What is expat life but a never-ending series of firsts? I remember my first sentence in French — “Je voudrais un pain, s’il vous plâit” — when I was 19 and terrified the formidable-looking madame behind the counter wouldn’t understand my request for a loaf of bread. I remember my first time in the surf, at Manly Beach, when this non-swimmer ended up with a lungful of the Tasman Sea and a wardrobe malfunction that makes me blush to this day.

What I don’t remember is my evolution from ice queen to heat junkie.

Moving to Singapore is not exactly a hardship posting. What’s not to like? It’s gorgeous, it’s modern, and English is widely spoken. But there are still plenty of cultural differences to keep an expat on her toes. Just to make it more interesting, each of the three ethnic groups that dominate the island — Indian, Malay, and Chinese — has its own customs, superstitions, and taboos. The opportunities for messing up are myriad.

Newcomers to Singapore don’t care about any of that. It’s hard to worry about niceties like the Left Hand Rule (http://www.insearchofalifelessordinary.com/2011/08/lost-in-nonverbal-translation.html) or how to use a squat toilet (http://iwasanexpatwife.com/2010/07/16/squatting-in-singapore/) when you’re busy trying not to die of heatstroke.

Yeah, Singapore is hot. Less than 150 km from the equator, it has a tropical rainforest climate with an average temperature of 30° and 85% humidity. Year round. There’s lots of rain, but when the sun shines, man, does it shine. In fact, my dermatologist tried to talk fair-skinned, freckle-faced me out of moving there. (She wasn’t the first to bet against me in the skin cancer sweepstakes; when I lived in Australia, a doctor took one look at my skin and gave me some free medical advice: “Go home.”)

The heat, as I mentioned, is of the sticky variety, which meant changing clothes more often than a Kardashian, wrestling with unruly hair, and ODing on deodorant. Forget about makeup — five minutes outside and it would slide off your face like hot wax down a candlestick. I once begged a perfectly made-up Singaporean to tell me the secret of wearing mascara without looking like Alice Cooper. “It’s so hot,” I whined.

She shrugged. “I guess I’m just used to it.”

Another time, I arrived at my daughter’s school and watched in alarm as a group of 8-year-olds practised soccer drills in the noonday sun. “How can they run around like that without dropping like flies?” I asked the coach.

He shrugged. “It’s hard for them at first,” he said. “Then they just get used to it.”
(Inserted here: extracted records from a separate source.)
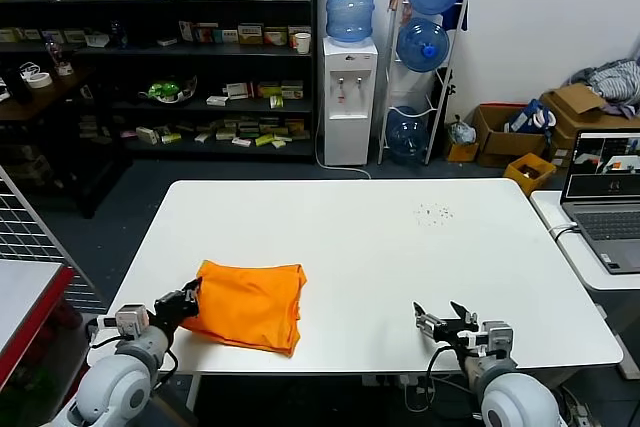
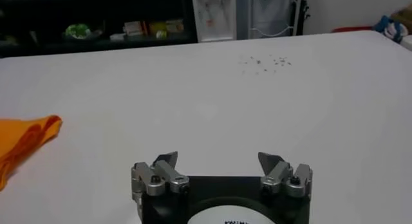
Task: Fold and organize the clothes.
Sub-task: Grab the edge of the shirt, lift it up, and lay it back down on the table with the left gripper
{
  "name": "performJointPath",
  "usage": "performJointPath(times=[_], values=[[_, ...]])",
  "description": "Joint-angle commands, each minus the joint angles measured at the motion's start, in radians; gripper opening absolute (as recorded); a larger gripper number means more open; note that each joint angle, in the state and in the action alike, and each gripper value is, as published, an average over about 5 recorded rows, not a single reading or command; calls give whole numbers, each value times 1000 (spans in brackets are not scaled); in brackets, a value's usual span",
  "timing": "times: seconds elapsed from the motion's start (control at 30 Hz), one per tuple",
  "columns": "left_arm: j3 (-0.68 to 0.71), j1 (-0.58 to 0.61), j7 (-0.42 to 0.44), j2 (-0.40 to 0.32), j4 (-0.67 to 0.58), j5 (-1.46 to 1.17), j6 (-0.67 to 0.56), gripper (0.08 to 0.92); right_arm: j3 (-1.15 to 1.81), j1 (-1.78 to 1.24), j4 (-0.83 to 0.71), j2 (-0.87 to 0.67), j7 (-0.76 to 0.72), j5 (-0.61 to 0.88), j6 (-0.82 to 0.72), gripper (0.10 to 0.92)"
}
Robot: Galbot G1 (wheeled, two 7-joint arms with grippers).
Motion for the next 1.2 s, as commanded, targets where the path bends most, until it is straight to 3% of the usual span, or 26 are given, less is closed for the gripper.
performJointPath(times=[0.03,0.43,0.77,0.97,1.07,1.2], values=[[-131,65,-71,114,-125,52,32,99,-1,19,5,-12,-4,-1,10,823],[-278,134,-57,287,-14,37,32,99,3,20,11,-31,-16,-3,35,823],[-340,154,-41,347,40,33,29,99,7,15,11,-25,-18,-9,44,823],[-238,128,-117,298,-101,-86,65,99,18,0,18,-7,-14,-24,41,823],[-79,55,-239,230,-237,-277,109,99,34,-20,23,8,-10,-35,38,823],[240,-178,-436,64,-294,-464,136,99,61,-60,32,30,-4,-48,34,823]])
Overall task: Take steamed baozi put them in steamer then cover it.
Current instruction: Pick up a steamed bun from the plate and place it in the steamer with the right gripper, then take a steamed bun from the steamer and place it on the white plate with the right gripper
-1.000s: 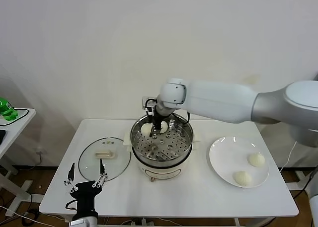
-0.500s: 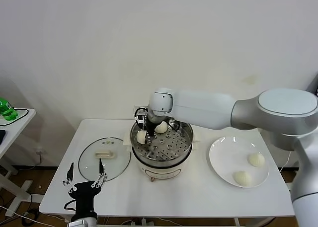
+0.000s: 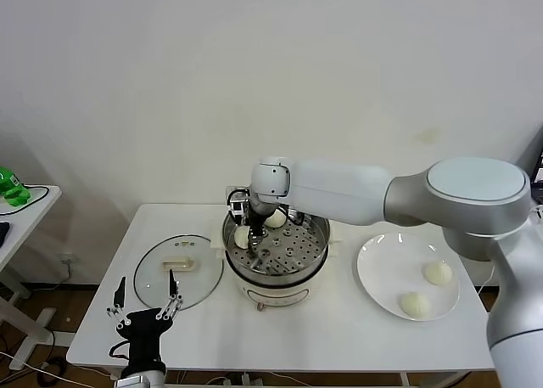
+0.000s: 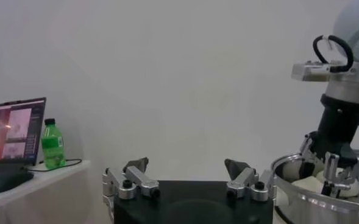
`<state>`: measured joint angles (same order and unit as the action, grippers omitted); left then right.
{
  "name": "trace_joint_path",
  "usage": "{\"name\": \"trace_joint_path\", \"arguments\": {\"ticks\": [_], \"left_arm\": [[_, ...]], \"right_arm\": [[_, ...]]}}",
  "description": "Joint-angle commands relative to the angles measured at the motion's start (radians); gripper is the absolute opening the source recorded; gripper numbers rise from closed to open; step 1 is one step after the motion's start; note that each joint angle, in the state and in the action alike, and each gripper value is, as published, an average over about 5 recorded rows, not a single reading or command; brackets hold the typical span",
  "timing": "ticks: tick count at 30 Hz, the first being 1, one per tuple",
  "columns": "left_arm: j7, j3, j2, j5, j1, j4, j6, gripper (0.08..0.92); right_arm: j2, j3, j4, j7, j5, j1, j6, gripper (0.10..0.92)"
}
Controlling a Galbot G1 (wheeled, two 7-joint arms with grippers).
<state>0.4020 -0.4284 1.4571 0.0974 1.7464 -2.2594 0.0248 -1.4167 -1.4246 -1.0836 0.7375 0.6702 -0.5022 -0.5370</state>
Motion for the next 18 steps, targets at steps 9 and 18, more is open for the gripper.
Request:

They might not notice that they live in a perpetual heat wave, but Singaporeans do love their air-conditioning (or “aircon,” as I learned to call it.) A penguin would feel right at home in any of the frigid shopping malls along Orchard Road. I’m not much of a shopper, but I soon became a total mall rat. Takashimaya was my oasis in the desert.

One day my friend Kate and I were sitting on the patio at Starbucks, chatting idly and watching the parade of people passing by. Kate leaned forward suddenly and said, “Have you noticed that we don’t sit inside anymore?”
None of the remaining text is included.